Judy Johnson, principal of Horace Mann Elementary and Steve Mezich, principal of Kamiakin Junior High School were extremely supportive of this project.

This is one of a series of interactive projects Mrs. Hartford and Mr. Schmied have planned for the future.


Project Title: Hopping the Net with Red Legged Frogs

Description: This global project links two classrooms, one secondary and one elementary using frogs and their role as environmental indicators as an integrating theme. The unit involves several interlocking steps to integrate technology into every phase of the investigation. The different dimensions are:

1. Develop a continuous, structured discourse between the two classrooms via a chat room or intranet conference link. Press here to see

2. Create, understand, and maintain a healthy environment for frogs and create an interactive environment for scientific observations and questioning.
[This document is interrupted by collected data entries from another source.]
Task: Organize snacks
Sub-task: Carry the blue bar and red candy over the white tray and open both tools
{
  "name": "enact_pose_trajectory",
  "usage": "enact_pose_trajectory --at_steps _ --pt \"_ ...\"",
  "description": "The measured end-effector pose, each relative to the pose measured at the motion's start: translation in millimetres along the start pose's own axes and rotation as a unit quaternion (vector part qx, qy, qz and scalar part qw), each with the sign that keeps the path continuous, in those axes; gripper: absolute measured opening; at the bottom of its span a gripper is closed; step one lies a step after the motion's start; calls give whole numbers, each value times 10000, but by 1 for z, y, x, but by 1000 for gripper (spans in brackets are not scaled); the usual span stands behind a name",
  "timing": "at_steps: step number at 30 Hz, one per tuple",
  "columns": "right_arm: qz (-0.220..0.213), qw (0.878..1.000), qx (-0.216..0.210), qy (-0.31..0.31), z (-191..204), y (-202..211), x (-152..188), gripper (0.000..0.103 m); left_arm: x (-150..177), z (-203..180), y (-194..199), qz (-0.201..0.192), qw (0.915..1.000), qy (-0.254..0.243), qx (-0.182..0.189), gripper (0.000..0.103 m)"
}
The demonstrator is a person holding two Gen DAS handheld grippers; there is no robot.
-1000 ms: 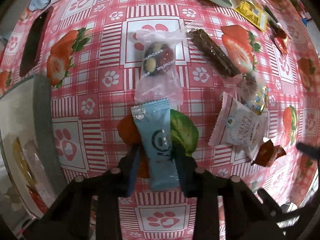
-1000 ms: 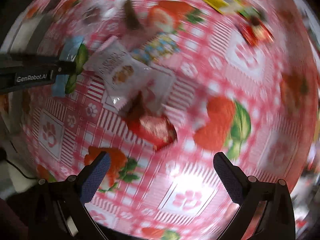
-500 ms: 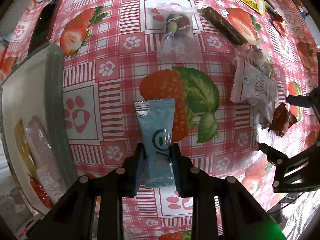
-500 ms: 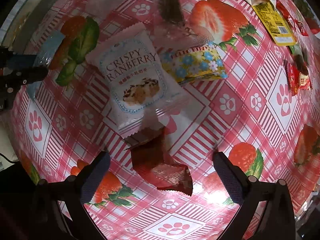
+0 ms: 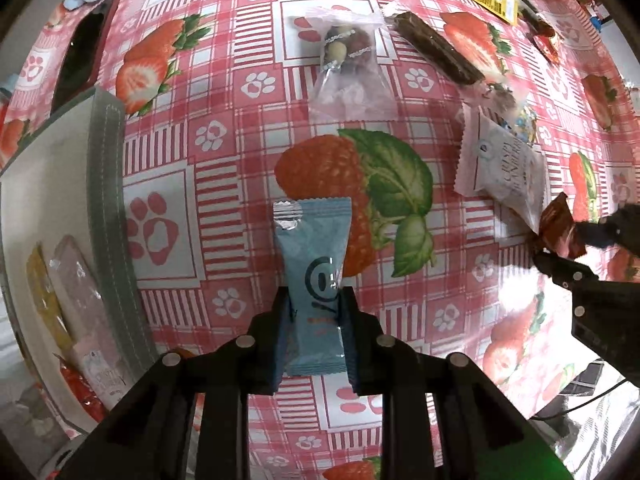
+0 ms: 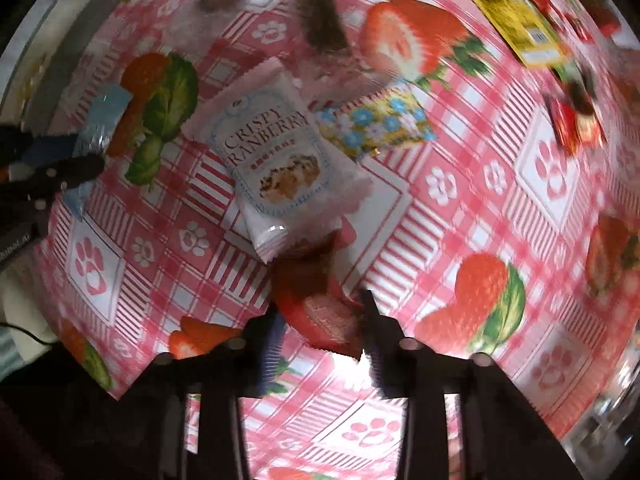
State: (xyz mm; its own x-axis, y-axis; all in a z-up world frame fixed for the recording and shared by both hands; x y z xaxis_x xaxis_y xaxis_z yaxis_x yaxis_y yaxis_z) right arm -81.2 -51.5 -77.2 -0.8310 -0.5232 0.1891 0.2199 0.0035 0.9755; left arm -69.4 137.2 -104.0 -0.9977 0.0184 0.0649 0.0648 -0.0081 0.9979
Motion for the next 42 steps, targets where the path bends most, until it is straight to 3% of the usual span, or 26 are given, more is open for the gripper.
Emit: enact_pose_trajectory --at_steps 7,15,20,42 --pt "-193 9885 -941 -1167 0 18 27 37 21 13 21 -162 9996 -15 219 26" --pt "-279 9762 -1315 -1702 19 31 50 37 52 34 48 -332 9990 -100 284 26" --pt "-299 9758 -1329 -1710 38 32 63 37 62 47 68 -455 9985 -5 302 26" --pt "-422 9903 -1169 -626 127 53 -17 37 64 126 90 -919 9916 851 322 26"
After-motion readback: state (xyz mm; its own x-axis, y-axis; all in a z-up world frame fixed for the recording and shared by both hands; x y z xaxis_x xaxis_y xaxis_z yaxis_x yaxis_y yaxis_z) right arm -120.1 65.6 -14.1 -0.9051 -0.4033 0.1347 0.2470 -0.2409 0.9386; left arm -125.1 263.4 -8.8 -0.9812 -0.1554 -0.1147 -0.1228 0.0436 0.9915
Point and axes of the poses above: each gripper's, at about its wrist camera, not at the fingertips, and y roughly against the way its jaws point, z to its left, x to its underside, the point moved 10 cm from there along -y, roughly the way its jaws point, and after that the axes turned 2 degrees about y, right-handed, at the moved point
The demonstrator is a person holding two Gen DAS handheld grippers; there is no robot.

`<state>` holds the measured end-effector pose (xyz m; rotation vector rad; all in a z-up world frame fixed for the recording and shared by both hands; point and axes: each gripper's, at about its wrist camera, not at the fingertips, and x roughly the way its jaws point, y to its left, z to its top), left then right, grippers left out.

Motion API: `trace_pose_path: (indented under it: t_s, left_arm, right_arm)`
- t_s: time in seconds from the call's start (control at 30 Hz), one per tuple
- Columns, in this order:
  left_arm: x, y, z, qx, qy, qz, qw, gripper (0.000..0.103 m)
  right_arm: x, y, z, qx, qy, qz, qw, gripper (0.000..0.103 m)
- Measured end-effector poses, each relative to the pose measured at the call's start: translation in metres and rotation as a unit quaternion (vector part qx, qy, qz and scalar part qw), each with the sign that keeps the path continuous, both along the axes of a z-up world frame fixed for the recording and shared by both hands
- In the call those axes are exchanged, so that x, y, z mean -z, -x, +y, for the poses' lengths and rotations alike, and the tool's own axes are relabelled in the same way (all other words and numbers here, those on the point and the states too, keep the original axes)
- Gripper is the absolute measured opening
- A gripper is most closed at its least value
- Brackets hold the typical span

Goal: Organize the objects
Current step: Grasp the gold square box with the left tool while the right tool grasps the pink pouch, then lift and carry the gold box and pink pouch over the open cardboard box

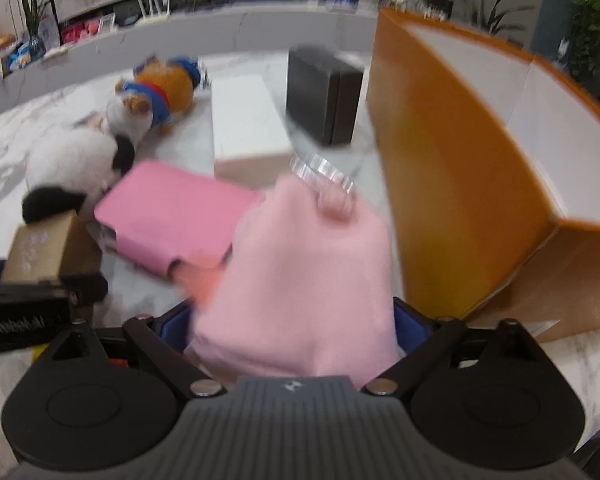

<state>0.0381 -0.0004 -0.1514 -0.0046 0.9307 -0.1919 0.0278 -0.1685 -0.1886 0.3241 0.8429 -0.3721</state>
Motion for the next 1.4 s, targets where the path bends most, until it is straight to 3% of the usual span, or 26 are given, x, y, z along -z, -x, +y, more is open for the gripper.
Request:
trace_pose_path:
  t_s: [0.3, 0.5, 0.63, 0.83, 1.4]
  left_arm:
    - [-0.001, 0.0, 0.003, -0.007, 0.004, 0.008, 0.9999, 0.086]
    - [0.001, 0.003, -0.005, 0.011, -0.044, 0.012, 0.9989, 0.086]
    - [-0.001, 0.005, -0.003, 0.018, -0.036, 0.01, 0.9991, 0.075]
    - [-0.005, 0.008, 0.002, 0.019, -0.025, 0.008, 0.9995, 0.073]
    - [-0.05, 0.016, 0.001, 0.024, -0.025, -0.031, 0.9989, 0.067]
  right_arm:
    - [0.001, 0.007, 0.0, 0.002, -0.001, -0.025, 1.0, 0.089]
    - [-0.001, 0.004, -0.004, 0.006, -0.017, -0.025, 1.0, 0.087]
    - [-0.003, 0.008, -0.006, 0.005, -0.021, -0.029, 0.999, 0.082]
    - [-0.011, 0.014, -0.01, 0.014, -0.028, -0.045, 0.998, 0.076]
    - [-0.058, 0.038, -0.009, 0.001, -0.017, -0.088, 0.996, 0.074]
Hop to it!

3. Provide guided research on the Net resulting in the identification and use of five high quality web sites involving frogs and corresponding environmental issues. Links here!

4. Conduct experiments with student mentors as leaders. See leaders and learners

5. Create and analyze a database that documents environmental parameters versus frog development. Learn how to electronically file frog data here!

6. Produce a HyperStudio stack documenting the project while using the maximum capabilities of this application. HyperStudio rubrics and stuff here!

7. Identify and develop the appropriate Washington State EALRs satisfied by this project. Jump on it!


Grade levels:

Our project was originally designed for a second grade and a gifted seventh grade classroom, but could easily be adapted to any grade level where a study of amphibians is appropriate and both teachers are interested in life science and technology. A difference in ages of about five years is recommended as this age separation makes for a powerful mentoring effect for the younger students, while providing strong leadership opportunities for the older students.

This project could also be done by a single grade level with a classroom of the same age located in another part of the country. In this case we high encourage the use of parent volunteers for mentors. Use of classroom teachers as mentors is strongly discouraged for a number of reasons we discovered during the project, so that teachers can keep the big picture of the project buoyant.